0x18000000000000 * 0x10000000000000 = 0x180000000000000000000000000
結果の整数部は 0x1
です。ここで2ビット目が1の場合は指数部と仮数部を調整する必要がありますが、今回は不要です。小数部の上から52ビットを取り出して、結果は 0x8000000000000
になります。
これまで計算してきた符号部と指数部と仮数部を連結すると、結果の倍精度浮動小数点数表現が得られます。
思い付き
実際に処理を追っていくと、浮動小数点数の乗算は整数の加算(指数部)と整数の乗算(仮数部)の組み合わせであることがわかります。ということは、適切に値の格納と抽出ができれば、浮動小数点数の乗算で、加算と乗算を一度に行えることになります。

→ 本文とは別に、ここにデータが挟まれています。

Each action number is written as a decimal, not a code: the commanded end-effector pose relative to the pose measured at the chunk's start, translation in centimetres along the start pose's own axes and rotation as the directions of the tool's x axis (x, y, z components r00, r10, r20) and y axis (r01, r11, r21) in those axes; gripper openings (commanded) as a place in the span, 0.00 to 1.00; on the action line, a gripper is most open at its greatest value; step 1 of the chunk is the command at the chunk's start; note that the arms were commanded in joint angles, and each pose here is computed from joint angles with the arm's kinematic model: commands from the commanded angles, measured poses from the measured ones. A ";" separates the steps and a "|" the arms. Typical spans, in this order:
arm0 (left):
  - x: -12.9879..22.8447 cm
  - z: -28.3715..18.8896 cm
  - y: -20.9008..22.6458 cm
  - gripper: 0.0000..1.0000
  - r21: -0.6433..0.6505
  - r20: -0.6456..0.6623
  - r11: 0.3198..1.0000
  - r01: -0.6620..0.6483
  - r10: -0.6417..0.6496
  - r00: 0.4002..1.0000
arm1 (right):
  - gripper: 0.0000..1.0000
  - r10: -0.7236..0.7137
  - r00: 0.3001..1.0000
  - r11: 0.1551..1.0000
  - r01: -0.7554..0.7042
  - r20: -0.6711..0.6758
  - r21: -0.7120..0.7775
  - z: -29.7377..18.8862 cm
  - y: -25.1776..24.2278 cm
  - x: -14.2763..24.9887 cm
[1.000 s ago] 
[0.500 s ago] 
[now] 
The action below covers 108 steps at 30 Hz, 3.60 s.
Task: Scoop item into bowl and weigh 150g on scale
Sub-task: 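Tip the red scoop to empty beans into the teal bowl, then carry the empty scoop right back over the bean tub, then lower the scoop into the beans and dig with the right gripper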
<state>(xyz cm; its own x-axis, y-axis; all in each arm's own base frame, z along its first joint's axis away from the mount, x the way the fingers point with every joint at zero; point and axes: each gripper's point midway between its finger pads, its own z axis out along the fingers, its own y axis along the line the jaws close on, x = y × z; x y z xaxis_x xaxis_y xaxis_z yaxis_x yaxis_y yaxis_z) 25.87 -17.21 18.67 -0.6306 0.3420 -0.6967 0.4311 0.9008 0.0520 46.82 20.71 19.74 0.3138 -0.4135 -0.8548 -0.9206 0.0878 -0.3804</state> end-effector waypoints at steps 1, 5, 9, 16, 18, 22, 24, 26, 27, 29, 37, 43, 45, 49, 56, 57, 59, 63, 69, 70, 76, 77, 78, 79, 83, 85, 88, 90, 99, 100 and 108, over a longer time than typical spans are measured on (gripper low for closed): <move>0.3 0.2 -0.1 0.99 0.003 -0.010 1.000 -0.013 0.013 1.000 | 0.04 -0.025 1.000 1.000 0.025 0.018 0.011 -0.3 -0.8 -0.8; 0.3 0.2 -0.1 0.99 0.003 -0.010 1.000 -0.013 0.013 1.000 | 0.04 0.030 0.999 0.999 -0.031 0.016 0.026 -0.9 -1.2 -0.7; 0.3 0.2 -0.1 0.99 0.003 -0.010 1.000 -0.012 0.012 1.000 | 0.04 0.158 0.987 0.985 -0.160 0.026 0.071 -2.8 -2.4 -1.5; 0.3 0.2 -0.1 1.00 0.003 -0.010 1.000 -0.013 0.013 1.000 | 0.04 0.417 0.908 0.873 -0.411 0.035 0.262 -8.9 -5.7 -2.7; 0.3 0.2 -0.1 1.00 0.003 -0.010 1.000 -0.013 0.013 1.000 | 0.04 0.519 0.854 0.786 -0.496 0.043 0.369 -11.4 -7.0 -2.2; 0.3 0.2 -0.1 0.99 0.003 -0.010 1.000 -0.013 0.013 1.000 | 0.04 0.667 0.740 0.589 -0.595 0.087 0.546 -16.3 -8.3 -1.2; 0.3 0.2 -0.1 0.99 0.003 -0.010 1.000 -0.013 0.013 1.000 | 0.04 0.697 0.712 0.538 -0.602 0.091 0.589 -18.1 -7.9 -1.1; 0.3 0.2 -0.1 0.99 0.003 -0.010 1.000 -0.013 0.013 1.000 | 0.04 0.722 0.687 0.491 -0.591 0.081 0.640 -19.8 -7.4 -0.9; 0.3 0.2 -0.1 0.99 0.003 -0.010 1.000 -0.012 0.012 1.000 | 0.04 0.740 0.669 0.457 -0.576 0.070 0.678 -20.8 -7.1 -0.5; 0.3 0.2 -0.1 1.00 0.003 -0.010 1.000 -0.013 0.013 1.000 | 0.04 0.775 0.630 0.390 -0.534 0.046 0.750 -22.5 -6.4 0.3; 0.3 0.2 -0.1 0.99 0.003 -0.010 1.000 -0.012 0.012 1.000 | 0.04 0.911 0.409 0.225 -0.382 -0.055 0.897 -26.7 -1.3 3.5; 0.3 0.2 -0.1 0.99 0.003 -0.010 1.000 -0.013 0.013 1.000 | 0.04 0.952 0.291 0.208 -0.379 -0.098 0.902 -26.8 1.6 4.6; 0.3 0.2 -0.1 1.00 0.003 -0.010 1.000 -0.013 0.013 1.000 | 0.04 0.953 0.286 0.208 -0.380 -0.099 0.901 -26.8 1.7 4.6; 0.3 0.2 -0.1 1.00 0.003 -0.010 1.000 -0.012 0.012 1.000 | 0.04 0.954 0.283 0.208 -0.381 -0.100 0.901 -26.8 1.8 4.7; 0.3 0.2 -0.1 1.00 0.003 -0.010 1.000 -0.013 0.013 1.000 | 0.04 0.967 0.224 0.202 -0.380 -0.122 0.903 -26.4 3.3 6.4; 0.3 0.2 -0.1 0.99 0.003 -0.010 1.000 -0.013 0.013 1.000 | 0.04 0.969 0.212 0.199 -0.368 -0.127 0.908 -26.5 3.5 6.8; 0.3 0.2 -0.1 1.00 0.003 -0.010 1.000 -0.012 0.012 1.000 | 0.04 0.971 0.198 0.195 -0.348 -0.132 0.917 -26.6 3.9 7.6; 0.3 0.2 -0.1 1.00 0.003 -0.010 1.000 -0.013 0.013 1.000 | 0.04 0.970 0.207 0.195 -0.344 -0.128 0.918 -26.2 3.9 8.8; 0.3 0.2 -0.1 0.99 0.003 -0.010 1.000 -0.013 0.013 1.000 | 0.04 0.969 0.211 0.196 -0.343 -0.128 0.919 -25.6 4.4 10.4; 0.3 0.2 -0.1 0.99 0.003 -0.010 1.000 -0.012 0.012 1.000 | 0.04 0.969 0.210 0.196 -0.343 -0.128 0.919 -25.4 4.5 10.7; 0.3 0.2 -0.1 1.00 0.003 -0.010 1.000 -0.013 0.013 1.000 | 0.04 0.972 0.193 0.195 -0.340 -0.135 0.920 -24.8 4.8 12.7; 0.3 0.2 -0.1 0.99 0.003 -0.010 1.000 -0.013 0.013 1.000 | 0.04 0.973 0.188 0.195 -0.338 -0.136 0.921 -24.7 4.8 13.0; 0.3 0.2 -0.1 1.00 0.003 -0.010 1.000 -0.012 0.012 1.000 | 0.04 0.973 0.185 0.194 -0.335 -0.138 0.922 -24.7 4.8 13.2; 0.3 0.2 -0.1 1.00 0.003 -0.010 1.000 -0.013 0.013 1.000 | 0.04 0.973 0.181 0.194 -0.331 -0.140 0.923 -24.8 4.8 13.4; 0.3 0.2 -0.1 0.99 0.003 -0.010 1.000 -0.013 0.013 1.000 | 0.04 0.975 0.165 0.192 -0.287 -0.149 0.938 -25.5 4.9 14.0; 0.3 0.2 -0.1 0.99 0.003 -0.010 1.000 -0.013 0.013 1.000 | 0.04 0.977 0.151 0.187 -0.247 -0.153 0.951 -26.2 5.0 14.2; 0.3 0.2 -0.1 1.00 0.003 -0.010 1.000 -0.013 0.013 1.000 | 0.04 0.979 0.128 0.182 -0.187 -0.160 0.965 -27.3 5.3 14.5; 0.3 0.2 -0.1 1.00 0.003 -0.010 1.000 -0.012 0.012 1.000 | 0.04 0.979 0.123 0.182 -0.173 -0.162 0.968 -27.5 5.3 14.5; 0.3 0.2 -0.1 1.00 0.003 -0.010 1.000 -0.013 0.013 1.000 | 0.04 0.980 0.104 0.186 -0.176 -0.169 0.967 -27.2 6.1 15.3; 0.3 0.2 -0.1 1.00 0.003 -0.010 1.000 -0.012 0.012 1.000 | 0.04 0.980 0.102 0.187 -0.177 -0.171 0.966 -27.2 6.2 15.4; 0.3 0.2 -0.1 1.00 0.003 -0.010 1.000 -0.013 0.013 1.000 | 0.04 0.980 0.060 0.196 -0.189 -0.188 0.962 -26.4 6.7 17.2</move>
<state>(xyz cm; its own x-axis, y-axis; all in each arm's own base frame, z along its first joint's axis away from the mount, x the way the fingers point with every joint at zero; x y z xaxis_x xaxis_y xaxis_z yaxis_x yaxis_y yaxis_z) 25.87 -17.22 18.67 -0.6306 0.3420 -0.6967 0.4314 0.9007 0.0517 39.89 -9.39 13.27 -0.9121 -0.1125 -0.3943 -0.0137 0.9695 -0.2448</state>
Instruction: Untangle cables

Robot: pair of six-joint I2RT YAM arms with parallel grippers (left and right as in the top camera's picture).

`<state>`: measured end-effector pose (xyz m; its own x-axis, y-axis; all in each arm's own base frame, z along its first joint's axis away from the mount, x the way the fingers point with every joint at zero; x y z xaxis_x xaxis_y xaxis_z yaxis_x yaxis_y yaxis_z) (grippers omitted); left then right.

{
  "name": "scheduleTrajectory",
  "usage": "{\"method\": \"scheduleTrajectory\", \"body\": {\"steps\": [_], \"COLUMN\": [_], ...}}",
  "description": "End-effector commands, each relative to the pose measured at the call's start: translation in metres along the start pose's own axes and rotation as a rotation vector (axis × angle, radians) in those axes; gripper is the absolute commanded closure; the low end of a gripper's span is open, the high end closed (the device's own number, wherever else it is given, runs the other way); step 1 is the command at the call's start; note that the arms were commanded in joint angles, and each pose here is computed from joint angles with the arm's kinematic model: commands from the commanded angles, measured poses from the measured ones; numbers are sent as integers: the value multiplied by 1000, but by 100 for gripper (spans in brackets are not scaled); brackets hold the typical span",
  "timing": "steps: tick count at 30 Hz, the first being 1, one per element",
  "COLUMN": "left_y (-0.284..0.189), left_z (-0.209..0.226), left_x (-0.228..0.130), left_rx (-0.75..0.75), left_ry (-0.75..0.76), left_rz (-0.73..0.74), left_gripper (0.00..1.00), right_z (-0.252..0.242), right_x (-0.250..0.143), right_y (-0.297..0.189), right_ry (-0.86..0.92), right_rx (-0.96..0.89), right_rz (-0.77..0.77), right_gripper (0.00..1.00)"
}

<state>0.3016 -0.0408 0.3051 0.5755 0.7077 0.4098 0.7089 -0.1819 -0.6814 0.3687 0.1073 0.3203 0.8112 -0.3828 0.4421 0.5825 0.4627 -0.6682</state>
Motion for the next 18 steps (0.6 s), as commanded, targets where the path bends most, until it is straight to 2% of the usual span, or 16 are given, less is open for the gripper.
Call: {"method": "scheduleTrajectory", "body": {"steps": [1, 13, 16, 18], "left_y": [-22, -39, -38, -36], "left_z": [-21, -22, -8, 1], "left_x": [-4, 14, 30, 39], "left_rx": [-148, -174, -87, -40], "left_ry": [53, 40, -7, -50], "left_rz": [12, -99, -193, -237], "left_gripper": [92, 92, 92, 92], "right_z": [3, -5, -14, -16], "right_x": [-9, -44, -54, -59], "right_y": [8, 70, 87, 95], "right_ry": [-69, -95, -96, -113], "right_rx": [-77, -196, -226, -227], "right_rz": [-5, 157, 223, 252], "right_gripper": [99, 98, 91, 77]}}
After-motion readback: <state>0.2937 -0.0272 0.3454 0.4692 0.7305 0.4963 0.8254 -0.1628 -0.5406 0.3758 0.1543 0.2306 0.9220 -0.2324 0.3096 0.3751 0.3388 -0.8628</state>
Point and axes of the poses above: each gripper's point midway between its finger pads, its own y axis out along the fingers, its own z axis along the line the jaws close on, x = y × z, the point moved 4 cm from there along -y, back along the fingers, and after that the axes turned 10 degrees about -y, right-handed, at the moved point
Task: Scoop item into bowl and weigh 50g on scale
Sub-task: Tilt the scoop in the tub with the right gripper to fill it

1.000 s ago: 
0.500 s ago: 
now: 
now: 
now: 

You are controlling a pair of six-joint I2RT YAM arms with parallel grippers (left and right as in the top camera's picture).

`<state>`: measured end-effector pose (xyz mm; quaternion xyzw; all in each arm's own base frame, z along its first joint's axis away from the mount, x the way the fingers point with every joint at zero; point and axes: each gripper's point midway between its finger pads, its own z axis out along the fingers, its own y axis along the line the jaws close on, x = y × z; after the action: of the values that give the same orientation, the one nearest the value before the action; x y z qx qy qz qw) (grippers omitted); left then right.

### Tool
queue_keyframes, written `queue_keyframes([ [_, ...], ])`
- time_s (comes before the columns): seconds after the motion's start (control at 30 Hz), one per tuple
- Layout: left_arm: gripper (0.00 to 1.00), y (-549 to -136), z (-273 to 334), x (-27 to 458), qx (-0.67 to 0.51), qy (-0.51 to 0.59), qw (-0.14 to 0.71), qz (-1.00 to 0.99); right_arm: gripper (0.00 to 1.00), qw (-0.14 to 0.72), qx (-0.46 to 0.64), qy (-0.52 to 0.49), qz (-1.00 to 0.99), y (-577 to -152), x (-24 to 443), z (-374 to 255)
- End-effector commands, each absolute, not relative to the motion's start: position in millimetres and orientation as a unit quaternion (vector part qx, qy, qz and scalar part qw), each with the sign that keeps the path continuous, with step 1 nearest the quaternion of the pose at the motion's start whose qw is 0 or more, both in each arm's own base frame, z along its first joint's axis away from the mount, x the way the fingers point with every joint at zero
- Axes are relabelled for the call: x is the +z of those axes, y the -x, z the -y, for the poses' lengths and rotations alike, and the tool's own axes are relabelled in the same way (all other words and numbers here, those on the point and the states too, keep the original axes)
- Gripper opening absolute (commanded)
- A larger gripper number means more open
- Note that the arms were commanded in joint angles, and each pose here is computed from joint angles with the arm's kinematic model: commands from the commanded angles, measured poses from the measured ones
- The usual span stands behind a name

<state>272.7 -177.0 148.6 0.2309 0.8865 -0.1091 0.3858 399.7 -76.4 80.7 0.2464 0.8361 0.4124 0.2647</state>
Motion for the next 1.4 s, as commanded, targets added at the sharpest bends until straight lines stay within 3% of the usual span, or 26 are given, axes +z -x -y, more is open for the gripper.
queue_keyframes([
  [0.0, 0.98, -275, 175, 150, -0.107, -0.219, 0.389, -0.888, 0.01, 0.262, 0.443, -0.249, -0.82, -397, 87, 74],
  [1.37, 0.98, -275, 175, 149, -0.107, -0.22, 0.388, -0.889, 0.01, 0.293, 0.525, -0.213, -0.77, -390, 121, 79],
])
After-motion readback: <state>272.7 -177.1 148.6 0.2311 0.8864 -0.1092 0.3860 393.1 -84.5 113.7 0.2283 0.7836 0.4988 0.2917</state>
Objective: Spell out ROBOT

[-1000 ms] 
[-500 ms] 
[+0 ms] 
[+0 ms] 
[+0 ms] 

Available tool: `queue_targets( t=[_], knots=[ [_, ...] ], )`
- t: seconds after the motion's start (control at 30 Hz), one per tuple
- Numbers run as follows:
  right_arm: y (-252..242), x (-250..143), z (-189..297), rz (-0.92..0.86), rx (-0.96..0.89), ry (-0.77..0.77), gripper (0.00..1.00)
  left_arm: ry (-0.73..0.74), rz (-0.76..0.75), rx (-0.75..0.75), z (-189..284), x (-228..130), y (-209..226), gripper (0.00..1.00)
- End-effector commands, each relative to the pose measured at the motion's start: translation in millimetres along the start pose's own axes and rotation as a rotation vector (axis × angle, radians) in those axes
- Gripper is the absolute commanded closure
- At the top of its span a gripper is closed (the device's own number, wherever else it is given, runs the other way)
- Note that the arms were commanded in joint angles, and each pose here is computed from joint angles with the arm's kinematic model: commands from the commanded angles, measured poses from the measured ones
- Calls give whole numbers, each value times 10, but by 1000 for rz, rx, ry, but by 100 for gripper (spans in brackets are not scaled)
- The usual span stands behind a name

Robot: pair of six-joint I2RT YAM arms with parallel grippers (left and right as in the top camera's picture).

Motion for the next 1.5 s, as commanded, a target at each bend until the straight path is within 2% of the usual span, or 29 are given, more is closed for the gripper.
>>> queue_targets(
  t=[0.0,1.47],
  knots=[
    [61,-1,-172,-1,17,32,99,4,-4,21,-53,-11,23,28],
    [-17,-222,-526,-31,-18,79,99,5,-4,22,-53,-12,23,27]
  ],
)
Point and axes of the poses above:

ということで、C言語で浮動小数点数演算を使って整数の加算と乗算を同時に処理するプログラムを書いてみました。
まずは以下の構造体を作ります。
typedef union {
uint64_t v;
double f;
} f64;
2つの整数 v1
と v2
を一つの倍精度浮動小数点数に埋め込みます。v1
を加算 v2
を乗算に使います。構造上の制限から、v1
は9ビット、v2
は13ビットまでの符号なし整数値を埋め込むことができます。2つの値を倍精度浮動小数点数に埋め込むには次のようにします。
// v1: 9ビット, v2: 13ビット
double pack(uint16_t v1, uint16_t v2)
{
return (f64){ .v = ((v1 + 1023ul) << 52ul) | (v2 << 26ul) }.f;
}
それぞれ値を取り出す操作は次のようになります。
uint16_t unpack1(double f)
{
return (((f64){ .f = f }.v >> 52) - 1023) & 0x1FF;
}
uint16_t unpack2(double f)
{
return (f64){ .f = f }.v & 0x1FFF;
}
以下のプログラムを実行すると、画面に 5 6
と表示されます。つまり f1 * f2
で 2 + 3
と 2 * 3
が同時に計算できたことがわかります。
int main(void)
{
double f1 = pack(2, 2);
double f2 = pack(3, 3);
double f3 = f1 * f2;
printf("%d %d\n", unpack1(f3), unpack2(f3)); // => 5 6
return 0;
}
ちなみに、埋め込み方法を変えると、v2
で行われる処理を足し算に変更できます。足し算の場合は最大26ビットまで扱えます。
double pack2(uint16_t v1, uint16_t v2)
{
return (f64){ .v = ((v1 + 1023ul) << 52ul) | v2 }.f;
}
プログラム例
以下は n
の階乗を計算するプログラム例です。階乗を計算するための乗算の処理と、ループカウンタのインクリメントをひとつの乗算演算子で処理している点がポイントです。
int fact(int n)
{
const double c = 1 + DBL_EPSILON;
double p1 = c, p2 = c * 2;
while (p1 < pack(n - 1, 0)) {
p2 *= c;
p1 = shift(p1) * shift(p2);
}
return unpack2(p1);
}
ここで注意しなければならないのは、pack()
で作成した値同士を2つかけると pack2()
相当の値になる点である。そこで pack2
値を pack1
値に変換する関数 shift
を作成しました。
double shift(double f)
{
uint64_t v = (f64){ .f = f }.v;
return (f64){ .v = (v & (0xFFF0ul << 48)) | ((v & 0xFFFF) << 26) }.f;
}
処理の内容は、単に v2
側の値を左に26ビットシフトしているだけです。
main 関数を作って実行したら、以下のように表示されました。ちゃんと計算できているようです。
fact(0) = 1
fact(1) = 1
fact(2) = 2
fact(3) = 6
fact(4) = 24
fact(5) = 120
fact(6) = 720
fact(7) = 5040
まとめ
なんか話がどんどん脱線していきましたが、浮動小数点数について復習していたら、浮動小数点数の乗算で整数の加算と乗算を一気に処理できることに気づきました。特にこの方法自体は何の役にも立ちそうにありませんが、浮動小数点数の演算がなんとなく身近になった気がします。これからは自信を持って JavaScript で数値を扱えそうです。